As climate change brings more damaging floods to the Southeast and while too many governments and private businesses kick the cans of infrastructure maintenance down the road, resiliency is not a word that slides easily off many tongues.

But we've seen this movie before. And it's not set just in Summerville or Chattanooga.

In Jackson, Mississippi, clean water stopped flowing into homes on Aug. 29 when extreme rain caused the Pearl River to overflow and flooding took out that city's main water treatment plant where pumps had already been failing. Water pressure there was restored on Monday, but residents are still being told to boil their water before using it.

In Chattanooga, the 36-inch main that broke in 2019 was about 20 feet from where crews were working on a planned maintenance project. In late 2021, Tennessee American Water, which operates our plant, told local television reporters it would not release information about the cause of the outage.

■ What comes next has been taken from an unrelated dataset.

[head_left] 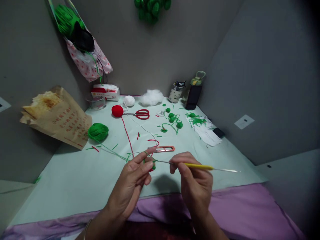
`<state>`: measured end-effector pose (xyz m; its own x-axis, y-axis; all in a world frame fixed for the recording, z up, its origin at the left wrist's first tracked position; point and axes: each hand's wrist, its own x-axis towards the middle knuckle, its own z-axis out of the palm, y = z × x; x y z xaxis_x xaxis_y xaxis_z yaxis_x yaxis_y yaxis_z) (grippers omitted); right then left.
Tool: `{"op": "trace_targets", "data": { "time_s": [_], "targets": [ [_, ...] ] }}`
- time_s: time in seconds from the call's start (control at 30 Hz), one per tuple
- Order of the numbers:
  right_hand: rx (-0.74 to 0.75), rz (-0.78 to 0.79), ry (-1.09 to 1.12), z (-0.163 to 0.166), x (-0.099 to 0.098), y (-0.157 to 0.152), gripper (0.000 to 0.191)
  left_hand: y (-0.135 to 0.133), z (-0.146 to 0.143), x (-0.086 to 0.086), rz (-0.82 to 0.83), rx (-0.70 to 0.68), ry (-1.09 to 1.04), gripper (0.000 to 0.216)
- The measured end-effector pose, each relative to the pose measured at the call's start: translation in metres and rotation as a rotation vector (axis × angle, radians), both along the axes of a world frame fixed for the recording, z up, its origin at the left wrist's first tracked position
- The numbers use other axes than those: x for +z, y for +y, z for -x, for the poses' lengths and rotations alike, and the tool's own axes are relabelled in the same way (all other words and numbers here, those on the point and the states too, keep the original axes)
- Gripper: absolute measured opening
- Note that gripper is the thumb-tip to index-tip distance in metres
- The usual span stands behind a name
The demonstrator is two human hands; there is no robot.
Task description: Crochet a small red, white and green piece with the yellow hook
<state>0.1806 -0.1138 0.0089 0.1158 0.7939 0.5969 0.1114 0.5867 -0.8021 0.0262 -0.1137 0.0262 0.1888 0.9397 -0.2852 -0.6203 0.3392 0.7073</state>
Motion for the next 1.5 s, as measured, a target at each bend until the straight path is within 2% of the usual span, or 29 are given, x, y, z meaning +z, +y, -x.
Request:
{"op": "trace_targets", "data": {
  "time_s": [0.03,0.1,0.17,0.2,0.27,0.37,0.47,0.6,0.7,0.8,0.9,1.0,1.1,1.17,1.23,1.3,1.4,1.5],
  "targets": [
    [0.025,0.014,-0.012,0.001,0.001,0.000,0.025,0.000,-0.001,0.001,-0.036,0.048,0.025,0.051],
    [0.032,-0.054,-0.171,0.004,0.001,0.000,0.026,-0.002,-0.004,0.002,-0.080,0.105,0.046,0.061],
    [-0.012,-0.181,-0.332,0.003,-0.002,-0.001,0.034,-0.004,-0.004,0.001,-0.046,0.045,0.009,0.060],
    [-0.032,-0.206,-0.334,0.002,-0.003,0.000,0.036,-0.004,-0.004,0.001,-0.007,-0.010,-0.021,0.055],
    [-0.049,-0.133,-0.156,-0.001,-0.004,0.002,0.030,-0.003,0.000,0.001,0.052,-0.092,-0.069,0.044],
    [0.072,0.093,0.170,-0.002,0.001,0.006,0.020,-0.001,0.004,0.002,0.008,-0.057,-0.046,0.043],
    [0.195,0.185,0.192,0.003,0.005,0.009,0.015,-0.001,0.002,0.002,-0.117,-0.012,0.046,0.049],
    [0.174,0.206,0.142,0.011,0.004,0.009,0.015,-0.002,-0.003,-0.001,-0.169,-0.004,0.118,0.050],
    [0.128,0.127,0.028,0.011,0.000,0.006,0.021,-0.001,-0.004,-0.003,-0.134,0.026,0.127,0.046],
    [0.040,-0.088,-0.230,0.008,-0.003,0.001,0.030,-0.002,-0.005,-0.003,-0.096,0.064,0.085,0.049],
    [0.010,-0.194,-0.336,0.003,-0.003,-0.002,0.034,-0.001,-0.001,-0.001,-0.004,-0.018,-0.013,0.052],
    [0.025,-0.042,-0.065,0.001,-0.001,0.001,0.027,0.001,0.004,0.002,0.071,-0.080,-0.060,0.048],
    [0.133,0.167,0.201,0.005,0.000,0.007,0.018,0.001,0.004,0.003,-0.018,0.003,0.015,0.048],
    [0.193,0.214,0.205,0.010,0.001,0.009,0.016,0.000,0.000,0.001,-0.097,0.045,0.078,0.046],
    [0.187,0.202,0.141,0.016,0.002,0.007,0.015,-0.003,-0.004,0.001,-0.125,0.066,0.106,0.036],
    [0.166,0.174,0.083,0.020,0.002,0.005,0.016,-0.005,-0.006,0.002,-0.098,0.089,0.087,0.025],
    [0.188,0.148,0.052,0.015,0.002,0.003,0.016,-0.011,-0.003,0.009,-0.033,0.117,0.004,0.023],
    [0.409,0.224,0.054,-0.001,0.009,0.009,0.016,-0.022,0.003,0.018,-0.016,0.040,-0.083,0.025]
  ]
}}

In Summerville, however, the cause was clear. City Manager Janice Galloway said stormwater from nearby Raccoon Creek -- the creek where the plant draws its water -- flooded the clear water tanks. Since those tanks are meant to store clean water, they've had to be pumped out and still must be sanitized. An added problem is that workers had to turn off a set of electric pumps before they were submerged by flooding. Officials won't know if those pumps were damaged until they can be fully dried out. Maybe the pumps and clean water tank should have been built higher?

Much of President Joe Biden's Inflation Reduction Act, described as "the most significant legislation in history to tackle the climate crisis," is aimed at our efforts toward resiliency.

But it -- and the planning for it -- must start at home as well as in Washington.

Chattanooga Mayor Tim Kelly, and his predecessors Andy Berke and Ron Littlefield, all named people charged with overseeing resiliency plans for their administrations.

EPB, owned by the city of Chattanooga, years ago while Littlefield was still mayor automated its power grid technology. Now within seconds the "smartgrid" can reroute and restore power to thousands of customers in an outage. Our airport, with its new solar panels, in 2019 under Berke's watch became the first energy-neutral air terminal in the country. Moccasin Bend Wastewater Treatment Plant now provides some of its own pumping power from the sun, as well. Berke told us those efforts translated to taxpayer gains, too, saving about a $1 million a year.

A year into his term of office, Kelly has even taken the resiliency effort to local yards, asking Chattanooga residents to make their yards "RainSmart" to prevent runoff residents' property from winding up in the city's overburdened stormwater system. Chattanoogans are competing with Knox county residents in the NoogaKnox challenge, and local residents have a money incentive to save up to 75% on their annual water quality fee as part of the RainSmart Yards certification program.

This may sound like a little drop in the bucket compared to losing the clean water that flows into your home, but clean water doesn't happen magically or cheaply. When our stormsewers overflow, river water costs more to treat.

The city has spent hundreds of millions and will spend hundreds of millions more to retrofit our outdated stormwater and sewer system as part of a 20-year consent decree with the U.S. Environmental Protection Agency and the Tennessee Department of Environment and Conservation. Why? Because for years our stormwater runoff has consistently caused the sewage treatment system to contaminate the Tennessee River and the streams that flow to it.

And let's face it -- stormwater runs from every yard in our region to a sewer or street or stream. How much more local can resiliency get?

"For Mayor Kelly, resiliency is kind of the table stakes," said Ellis Smith, Kelly's director of special projects. Smith says Kelly has a saying: If people can't trust us with streets and sewers, how can they trust us with anything else.

Well, we have to trust ourselves, too. In our yards, our homes, our cars. All the fixes can't come from disaster funds after the floods and pipe ruptures. Nor will they all come from the Biden administration infrastructure and climate legislation.

Like it or not -- as in politics and climate change, all resiliency is local.